- _Task objective_: Whenever the word "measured" appears in a line of the listing, copy that line.

- _Information provided_:
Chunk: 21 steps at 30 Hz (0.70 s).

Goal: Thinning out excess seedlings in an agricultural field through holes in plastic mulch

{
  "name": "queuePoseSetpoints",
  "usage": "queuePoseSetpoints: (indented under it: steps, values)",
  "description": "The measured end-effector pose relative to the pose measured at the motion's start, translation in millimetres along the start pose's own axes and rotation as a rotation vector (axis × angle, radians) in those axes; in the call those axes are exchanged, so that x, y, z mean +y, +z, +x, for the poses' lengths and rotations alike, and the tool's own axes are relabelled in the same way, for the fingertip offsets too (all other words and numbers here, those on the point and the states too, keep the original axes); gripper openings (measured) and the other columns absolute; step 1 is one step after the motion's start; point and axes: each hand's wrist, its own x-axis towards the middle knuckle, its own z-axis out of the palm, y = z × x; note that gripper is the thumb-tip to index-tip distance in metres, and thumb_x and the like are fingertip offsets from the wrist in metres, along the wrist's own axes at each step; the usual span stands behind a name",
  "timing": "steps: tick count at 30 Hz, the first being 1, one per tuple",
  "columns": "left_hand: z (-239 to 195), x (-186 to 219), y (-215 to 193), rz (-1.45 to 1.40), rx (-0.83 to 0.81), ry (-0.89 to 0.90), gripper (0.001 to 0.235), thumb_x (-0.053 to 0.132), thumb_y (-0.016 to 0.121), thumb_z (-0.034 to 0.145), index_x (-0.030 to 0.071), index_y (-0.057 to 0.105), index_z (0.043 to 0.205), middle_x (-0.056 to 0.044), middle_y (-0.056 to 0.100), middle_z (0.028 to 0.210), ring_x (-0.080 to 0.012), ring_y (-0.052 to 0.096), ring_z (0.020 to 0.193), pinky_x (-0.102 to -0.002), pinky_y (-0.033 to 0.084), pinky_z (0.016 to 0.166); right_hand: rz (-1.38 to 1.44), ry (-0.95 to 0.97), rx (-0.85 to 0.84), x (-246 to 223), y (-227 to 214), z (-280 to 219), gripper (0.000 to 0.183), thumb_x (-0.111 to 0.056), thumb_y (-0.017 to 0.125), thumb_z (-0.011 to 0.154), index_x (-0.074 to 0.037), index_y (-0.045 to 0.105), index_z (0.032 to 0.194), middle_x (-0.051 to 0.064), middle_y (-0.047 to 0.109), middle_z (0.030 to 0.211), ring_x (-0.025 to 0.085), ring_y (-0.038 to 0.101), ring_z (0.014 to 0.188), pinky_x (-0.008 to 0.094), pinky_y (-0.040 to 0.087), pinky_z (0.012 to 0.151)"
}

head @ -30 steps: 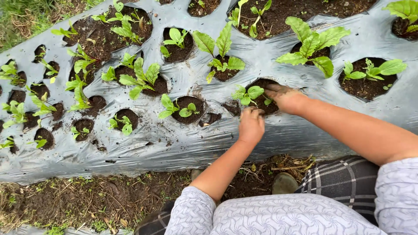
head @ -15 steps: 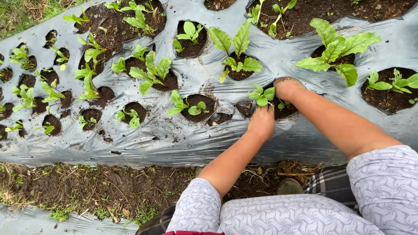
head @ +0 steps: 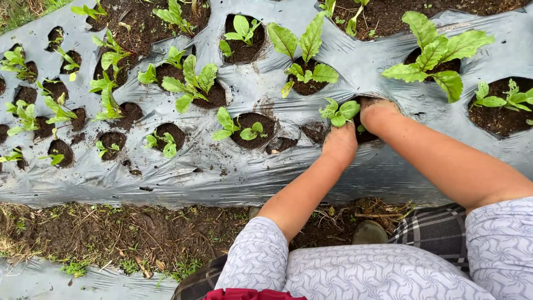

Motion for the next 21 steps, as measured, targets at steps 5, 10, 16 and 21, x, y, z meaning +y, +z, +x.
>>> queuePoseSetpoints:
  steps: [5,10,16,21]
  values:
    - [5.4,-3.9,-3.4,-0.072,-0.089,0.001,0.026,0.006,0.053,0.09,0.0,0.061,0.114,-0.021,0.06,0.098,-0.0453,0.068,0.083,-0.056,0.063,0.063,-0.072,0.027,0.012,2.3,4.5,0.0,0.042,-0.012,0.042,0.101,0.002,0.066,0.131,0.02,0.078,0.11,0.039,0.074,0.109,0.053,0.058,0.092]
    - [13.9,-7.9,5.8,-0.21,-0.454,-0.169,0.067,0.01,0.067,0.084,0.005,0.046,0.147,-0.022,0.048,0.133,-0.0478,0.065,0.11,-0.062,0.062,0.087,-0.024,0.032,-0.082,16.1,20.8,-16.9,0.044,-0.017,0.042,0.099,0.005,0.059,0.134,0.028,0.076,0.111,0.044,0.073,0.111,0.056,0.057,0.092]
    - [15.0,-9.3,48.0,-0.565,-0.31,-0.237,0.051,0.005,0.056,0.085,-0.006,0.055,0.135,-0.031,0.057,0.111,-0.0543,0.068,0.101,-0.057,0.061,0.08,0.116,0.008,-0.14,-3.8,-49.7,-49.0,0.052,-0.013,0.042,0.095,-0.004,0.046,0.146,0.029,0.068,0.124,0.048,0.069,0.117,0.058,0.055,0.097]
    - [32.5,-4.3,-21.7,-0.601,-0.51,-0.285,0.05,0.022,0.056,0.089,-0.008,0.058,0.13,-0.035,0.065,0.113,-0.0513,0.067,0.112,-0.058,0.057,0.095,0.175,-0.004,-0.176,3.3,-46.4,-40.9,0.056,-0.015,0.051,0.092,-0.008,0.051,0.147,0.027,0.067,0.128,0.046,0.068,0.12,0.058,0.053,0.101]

- _Solution to the exercise_:
  "description": "The measured end-effector pose relative to the pose measured at the motion's start, translation in millimetres along the start pose's own axes and rotation as a rotation vector (axis × angle, radians) in those axes; in the call those axes are exchanged, so that x, y, z mean +y, +z, +x, for the poses' lengths and rotations alike, and the tool's own axes are relabelled in the same way, for the fingertip offsets too (all other words and numbers here, those on the point and the states too, keep the original axes); gripper openings (measured) and the other columns absolute; step 1 is one step after the motion's start; point and axes: each hand's wrist, its own x-axis towards the middle knuckle, its own z-axis out of the palm, y = z × x; note that gripper is the thumb-tip to index-tip distance in metres, and thumb_x and the like are fingertip offsets from the wrist in metres, along the wrist's own axes at each step; the usual span stands behind a name",
Motion for the next 21 steps, as measured, targets at steps 5, 10, 16 and 21, x, y, z meaning +y, +z, +x.

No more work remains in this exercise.